(Problem requirements): Write out all of the data without omission, exactly as shown.

(Data section):
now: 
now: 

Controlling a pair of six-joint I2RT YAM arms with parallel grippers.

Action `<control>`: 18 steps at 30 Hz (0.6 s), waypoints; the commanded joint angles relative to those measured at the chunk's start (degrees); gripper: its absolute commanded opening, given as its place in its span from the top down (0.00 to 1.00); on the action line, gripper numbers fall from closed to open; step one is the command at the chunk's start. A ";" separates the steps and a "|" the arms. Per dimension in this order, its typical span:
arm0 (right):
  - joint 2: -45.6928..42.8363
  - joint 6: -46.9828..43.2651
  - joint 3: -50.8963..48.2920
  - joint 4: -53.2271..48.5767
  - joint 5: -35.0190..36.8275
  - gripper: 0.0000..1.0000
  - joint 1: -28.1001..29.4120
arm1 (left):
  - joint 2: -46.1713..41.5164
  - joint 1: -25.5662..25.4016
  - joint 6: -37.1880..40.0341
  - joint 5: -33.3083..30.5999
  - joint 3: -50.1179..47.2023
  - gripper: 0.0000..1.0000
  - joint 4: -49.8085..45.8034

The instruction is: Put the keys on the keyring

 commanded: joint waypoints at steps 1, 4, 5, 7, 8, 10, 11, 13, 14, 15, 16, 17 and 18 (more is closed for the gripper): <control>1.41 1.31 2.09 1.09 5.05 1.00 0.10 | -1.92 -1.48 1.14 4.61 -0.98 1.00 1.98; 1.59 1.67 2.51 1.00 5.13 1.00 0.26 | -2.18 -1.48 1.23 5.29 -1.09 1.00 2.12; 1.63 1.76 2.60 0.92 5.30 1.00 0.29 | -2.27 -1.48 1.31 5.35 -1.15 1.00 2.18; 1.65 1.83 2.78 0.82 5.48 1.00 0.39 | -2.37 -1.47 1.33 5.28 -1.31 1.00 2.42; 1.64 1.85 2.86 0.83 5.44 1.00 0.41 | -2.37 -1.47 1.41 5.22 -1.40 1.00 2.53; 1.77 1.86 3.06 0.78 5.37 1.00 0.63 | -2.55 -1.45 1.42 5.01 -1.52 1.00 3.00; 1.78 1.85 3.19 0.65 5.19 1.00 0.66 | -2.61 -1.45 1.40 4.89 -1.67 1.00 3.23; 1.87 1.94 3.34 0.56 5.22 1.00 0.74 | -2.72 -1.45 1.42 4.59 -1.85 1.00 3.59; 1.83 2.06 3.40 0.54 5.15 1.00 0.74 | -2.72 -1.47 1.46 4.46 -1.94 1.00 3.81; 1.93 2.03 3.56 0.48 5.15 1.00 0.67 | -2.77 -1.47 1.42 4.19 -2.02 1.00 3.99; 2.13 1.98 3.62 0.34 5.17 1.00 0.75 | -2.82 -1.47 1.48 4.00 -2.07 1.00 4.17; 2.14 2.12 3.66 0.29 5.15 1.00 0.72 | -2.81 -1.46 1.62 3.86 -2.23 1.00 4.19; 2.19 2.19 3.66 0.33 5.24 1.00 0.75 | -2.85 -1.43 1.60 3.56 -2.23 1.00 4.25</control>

(Written response):
now: 
now: 

Controlling a pair of six-joint I2RT YAM arms with parallel grippers.

Action `<control>`: 18 steps at 30 Hz (0.6 s), waypoints; the commanded joint angles relative to those measured at the chunk's start (degrees); gripper: its absolute commanded opening, given as its place in its span from the top down (0.00 to 1.00); on the action line, gripper numbers fall from closed to open; step one is the command at the chunk's start. A ";" separates the steps and a "|" the arms. Per dimension in this order, its typical span:
arm0 (right):
  - joint 2: -45.6928..42.8363
  - joint 6: -46.9828..43.2651
  - joint 3: -50.8963..48.2920
  - joint 4: -53.2271..48.5767
  - joint 5: -35.0190..36.8275
  - gripper: 0.0000..1.0000
  - joint 1: -28.1001..29.4120
arm1 (left):
  - joint 2: -46.1713..41.5164
  - joint 1: -25.5662..25.4016
  - joint 6: -37.1880..40.0341
  - joint 5: -33.3083..30.5999
  - joint 3: -50.1179..47.2023
  - gripper: 0.0000..1.0000
  - joint 4: -49.8085..45.8034

The instruction is: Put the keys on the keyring

 commanded: joint waypoints at steps 1, 4, 5, 7, 8, 10, 11, 13, 14, 15, 16, 17 and 18 (more is closed for the gripper): <control>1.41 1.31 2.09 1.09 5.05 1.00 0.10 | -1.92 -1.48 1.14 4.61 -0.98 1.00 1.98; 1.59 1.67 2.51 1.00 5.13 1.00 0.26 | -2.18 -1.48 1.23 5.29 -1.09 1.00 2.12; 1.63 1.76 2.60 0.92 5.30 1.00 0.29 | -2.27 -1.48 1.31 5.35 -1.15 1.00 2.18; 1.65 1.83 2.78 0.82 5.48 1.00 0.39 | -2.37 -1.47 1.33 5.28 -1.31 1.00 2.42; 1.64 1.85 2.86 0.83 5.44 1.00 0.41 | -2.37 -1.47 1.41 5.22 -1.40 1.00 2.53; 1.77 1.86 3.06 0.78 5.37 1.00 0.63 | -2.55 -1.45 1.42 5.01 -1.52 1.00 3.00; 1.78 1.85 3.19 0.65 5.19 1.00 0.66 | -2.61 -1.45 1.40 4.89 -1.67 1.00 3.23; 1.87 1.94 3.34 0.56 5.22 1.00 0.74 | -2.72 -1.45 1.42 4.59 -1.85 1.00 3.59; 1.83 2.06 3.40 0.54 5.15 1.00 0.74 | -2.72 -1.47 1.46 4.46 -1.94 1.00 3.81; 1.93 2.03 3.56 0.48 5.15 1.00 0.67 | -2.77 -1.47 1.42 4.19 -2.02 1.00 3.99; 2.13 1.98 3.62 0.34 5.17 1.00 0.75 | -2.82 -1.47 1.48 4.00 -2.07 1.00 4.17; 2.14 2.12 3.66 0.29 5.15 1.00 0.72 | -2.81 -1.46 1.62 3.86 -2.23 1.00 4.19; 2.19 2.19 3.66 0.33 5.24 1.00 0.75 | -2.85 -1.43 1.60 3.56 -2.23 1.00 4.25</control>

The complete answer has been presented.